### [Task goal]
Please write out the full listing beneath this line exactly, skipping its images.

### [Input data]
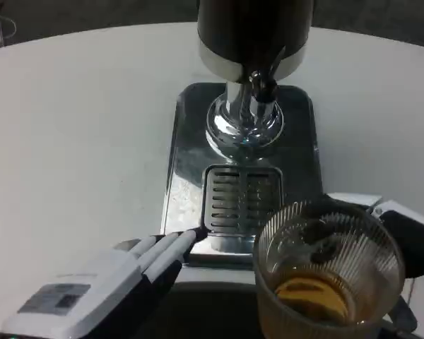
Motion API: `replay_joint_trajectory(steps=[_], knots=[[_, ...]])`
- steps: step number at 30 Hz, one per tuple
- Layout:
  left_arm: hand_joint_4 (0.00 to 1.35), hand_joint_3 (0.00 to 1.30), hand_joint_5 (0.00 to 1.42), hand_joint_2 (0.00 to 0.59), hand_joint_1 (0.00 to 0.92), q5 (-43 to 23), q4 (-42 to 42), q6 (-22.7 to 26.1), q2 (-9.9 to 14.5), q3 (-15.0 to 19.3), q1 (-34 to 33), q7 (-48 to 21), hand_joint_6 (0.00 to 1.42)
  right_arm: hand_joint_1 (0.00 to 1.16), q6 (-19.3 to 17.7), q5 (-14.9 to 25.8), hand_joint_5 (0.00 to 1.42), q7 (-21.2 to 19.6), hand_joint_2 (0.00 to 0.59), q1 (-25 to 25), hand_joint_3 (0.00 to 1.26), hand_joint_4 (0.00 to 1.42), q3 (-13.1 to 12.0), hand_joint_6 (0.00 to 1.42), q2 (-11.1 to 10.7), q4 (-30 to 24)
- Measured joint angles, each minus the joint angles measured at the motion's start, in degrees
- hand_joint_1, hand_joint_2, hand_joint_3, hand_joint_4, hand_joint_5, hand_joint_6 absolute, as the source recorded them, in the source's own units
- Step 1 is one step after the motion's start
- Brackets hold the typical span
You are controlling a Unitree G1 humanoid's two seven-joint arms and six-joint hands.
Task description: Grasp the cup under the faucet to collect the drink, then remove the cup.
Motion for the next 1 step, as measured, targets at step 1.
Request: replay_joint_trajectory(steps=[1], knots=[[0.00,0.00,0.00,0.033,0.000,0.00,0.00,0.05,0.05,-0.03,-0.04,0.00,0.00,0.87,0.07,0.00,1.41,0.00,0.232,-0.06,1.03,1.22,0.03,1.42,0.00,0.02]])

### [Task output]
Motion API: `replay_joint_trajectory(steps=[_], knots=[[_, ...]])`
- steps: step number at 30 Hz, one per tuple
- Layout:
  left_arm: hand_joint_4 (0.00 to 1.35), hand_joint_3 (0.00 to 1.30), hand_joint_5 (0.00 to 1.42), hand_joint_2 (0.00 to 0.59), hand_joint_1 (0.00 to 0.92), q5 (-43 to 23), q4 (-42 to 42), q6 (-22.7 to 26.1), q2 (-9.9 to 14.5), q3 (-15.0 to 19.3), q1 (-34 to 33), q7 (-48 to 21), hand_joint_6 (0.00 to 1.42)
  right_arm: hand_joint_1 (0.00 to 1.16), q6 (-19.3 to 17.7), q5 (-14.9 to 25.8), hand_joint_5 (0.00 to 1.42), q7 (-21.2 to 19.6), hand_joint_2 (0.00 to 0.59), q1 (-25 to 25), hand_joint_3 (0.00 to 1.26), hand_joint_4 (0.00 to 1.42), q3 (-13.1 to 12.0), hand_joint_6 (0.00 to 1.42), q2 (-11.1 to 10.7), q4 (-30 to 24)
- Measured joint angles, each minus the joint angles measured at the motion's start, in degrees
- hand_joint_1, hand_joint_2, hand_joint_3, hand_joint_4, hand_joint_5, hand_joint_6 absolute, as the source recorded them, in the source's own units
- Step 1 is one step after the motion's start
- Brackets hold the typical span
You are controlling a Unitree G1 humanoid's two seven-joint arms and six-joint hands.
Task description: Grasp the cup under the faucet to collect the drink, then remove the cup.
Motion for the next 1 step, as measured, targets at step 1.
Request: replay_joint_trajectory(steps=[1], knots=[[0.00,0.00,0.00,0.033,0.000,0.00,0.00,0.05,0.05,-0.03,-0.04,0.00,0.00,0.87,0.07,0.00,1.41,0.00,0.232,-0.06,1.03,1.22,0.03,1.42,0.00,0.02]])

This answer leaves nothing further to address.